Exercise instructions
Among the lines of the records below, copy those that hold the word "what".
------------------------------------------------
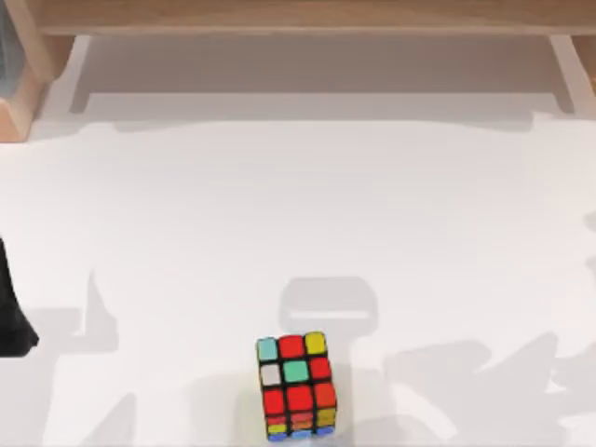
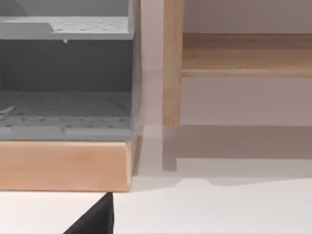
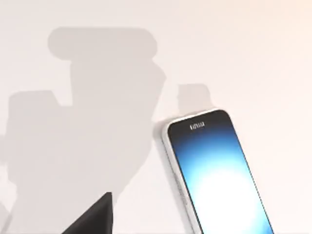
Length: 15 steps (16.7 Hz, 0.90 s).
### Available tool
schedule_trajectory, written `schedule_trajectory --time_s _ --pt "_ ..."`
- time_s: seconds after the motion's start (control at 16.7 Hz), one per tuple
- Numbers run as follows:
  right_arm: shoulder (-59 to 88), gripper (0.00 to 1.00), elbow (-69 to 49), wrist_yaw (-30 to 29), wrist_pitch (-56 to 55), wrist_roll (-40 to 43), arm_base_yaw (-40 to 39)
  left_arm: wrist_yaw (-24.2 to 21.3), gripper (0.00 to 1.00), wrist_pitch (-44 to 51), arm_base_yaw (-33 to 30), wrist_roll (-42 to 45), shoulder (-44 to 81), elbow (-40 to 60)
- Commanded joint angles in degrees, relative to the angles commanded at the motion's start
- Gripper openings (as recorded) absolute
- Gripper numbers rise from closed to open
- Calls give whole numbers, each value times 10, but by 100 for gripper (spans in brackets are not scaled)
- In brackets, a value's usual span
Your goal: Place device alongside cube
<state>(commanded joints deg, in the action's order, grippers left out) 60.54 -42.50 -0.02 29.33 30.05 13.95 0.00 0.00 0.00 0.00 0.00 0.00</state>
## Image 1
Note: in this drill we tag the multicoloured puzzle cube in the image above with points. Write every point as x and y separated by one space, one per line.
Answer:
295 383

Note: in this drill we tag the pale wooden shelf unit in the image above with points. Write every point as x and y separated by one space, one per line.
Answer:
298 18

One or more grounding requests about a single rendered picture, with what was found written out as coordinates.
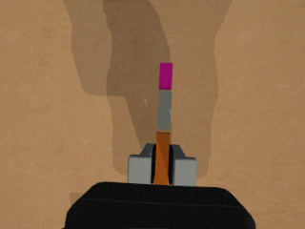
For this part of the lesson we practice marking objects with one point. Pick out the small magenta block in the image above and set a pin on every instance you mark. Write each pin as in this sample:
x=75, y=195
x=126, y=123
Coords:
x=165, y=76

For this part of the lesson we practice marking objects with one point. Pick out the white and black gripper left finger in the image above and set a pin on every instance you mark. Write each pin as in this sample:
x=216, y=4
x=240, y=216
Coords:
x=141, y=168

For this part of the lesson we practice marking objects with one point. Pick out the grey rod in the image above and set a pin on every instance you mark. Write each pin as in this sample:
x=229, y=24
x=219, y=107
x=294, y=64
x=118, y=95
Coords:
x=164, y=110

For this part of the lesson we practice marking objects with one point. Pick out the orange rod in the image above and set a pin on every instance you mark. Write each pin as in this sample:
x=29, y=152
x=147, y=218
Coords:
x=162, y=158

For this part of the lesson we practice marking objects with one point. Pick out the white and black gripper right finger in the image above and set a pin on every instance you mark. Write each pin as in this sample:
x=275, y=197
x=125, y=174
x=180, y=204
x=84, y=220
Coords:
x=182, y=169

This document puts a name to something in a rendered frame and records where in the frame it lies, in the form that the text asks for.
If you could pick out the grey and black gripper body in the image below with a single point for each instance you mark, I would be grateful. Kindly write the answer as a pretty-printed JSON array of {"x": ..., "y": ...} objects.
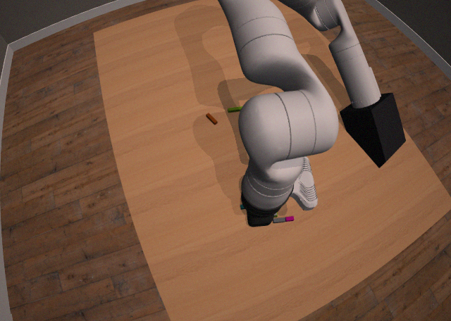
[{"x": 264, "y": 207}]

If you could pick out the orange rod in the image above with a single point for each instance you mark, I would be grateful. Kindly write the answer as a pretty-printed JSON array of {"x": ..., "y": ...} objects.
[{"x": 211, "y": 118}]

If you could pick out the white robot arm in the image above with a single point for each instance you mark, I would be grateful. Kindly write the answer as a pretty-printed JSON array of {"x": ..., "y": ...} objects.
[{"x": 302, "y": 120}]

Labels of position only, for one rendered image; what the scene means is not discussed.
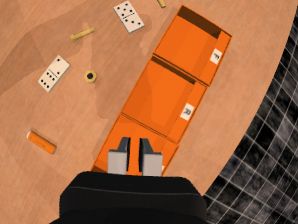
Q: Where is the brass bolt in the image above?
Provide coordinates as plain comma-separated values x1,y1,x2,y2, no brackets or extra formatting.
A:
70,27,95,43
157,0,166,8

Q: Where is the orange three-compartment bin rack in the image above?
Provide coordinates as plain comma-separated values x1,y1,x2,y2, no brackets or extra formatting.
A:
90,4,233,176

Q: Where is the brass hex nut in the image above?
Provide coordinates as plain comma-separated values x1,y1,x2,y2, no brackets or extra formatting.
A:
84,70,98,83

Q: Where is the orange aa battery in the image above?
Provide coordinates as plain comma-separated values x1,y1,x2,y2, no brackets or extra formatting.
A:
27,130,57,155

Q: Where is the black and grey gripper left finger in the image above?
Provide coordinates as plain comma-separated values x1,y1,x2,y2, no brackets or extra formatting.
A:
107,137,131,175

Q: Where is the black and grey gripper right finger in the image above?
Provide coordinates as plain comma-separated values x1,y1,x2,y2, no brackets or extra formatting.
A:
------------------------------------------------
Exercise answer
One or more grounding requests about a single rendered picture, with what was found written out as coordinates.
Labels of position only, for one rendered image; what the scene means is not discussed.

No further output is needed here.